We can use the same example. If we would like to find a document that has the term world
near the term breaks
, and those terms should be inside a span that is bound by the terms world
and afterward
not more than 10 terms from each other, the query that does that will look as follows:
{ "query" : { "span_containing" : { "little" : { "span_near" : { "clauses" : [ { "span_term" : { "description" : "world" } }, { "span_term" : { "description" : "breaks" } } ], "slop" : 0, "in_order" : false } }, "big" : { "span_near" : { "clauses" : [ { "span_term" : { "description" : "world" } }, { "span_term" : { "description" : "afterward" } } ], "slop" : 10, "in_order" : false } } } } }
The last type of span query that Elasticsearch supports is the span_multi
query.
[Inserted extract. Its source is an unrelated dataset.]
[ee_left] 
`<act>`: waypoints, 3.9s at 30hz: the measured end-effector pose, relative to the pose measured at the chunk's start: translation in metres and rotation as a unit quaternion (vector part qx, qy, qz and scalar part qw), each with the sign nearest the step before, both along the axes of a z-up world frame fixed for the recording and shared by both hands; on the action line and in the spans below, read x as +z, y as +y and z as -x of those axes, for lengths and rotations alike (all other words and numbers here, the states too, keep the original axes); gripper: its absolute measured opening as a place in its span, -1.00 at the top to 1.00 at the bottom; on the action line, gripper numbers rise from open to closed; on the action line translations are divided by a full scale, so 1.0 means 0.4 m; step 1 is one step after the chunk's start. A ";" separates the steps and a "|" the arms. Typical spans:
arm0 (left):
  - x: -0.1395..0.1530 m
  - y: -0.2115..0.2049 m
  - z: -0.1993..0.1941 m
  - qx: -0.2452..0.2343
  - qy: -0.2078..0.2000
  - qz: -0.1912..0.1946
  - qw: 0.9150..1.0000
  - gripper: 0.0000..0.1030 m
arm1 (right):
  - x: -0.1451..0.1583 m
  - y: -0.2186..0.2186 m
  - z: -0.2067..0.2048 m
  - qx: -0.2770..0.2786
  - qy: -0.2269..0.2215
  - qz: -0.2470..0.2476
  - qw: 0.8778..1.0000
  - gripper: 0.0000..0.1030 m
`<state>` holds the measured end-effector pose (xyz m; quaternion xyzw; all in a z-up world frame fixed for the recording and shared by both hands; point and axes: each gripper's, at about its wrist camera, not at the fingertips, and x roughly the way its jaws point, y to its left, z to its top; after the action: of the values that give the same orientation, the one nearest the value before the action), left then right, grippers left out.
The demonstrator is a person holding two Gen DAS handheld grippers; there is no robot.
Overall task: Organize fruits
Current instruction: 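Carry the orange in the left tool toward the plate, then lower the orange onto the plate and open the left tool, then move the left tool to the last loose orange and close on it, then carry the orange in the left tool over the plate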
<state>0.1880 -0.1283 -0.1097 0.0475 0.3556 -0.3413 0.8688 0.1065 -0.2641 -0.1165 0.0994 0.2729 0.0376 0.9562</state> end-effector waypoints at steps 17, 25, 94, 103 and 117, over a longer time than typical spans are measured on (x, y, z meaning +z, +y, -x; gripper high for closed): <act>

It allows us to wrap any multi term query that we've discussed (the term
query, the range
query, the wildcard
query, the regex
query, the fuzzy
query, or the prefix
query) as a span
query.
For example, if we want to find documents that have the term starting with the prefix wor
in the first two positions in the description field, we can do that by sending the following query:
{ "query" : { "span_multi" : { "match" : { "prefix" : { "description" : { "value" : "wor" } } } } } }
There is one thing to remember – the multi term query that we want to use needs to be enclosed in the match section of the span_multi
query.
A few words at the end of discussing span queries. Remember that they are costlier when it comes to processing power, because not only do the terms have to be matched but also positions have to be calculated and checked. This means that Lucene and thus Elasticsearch will need more CPU cycles to calculate all the needed information to find matching documents. You can expect span queries to be slower than the queries that don't take positions into account.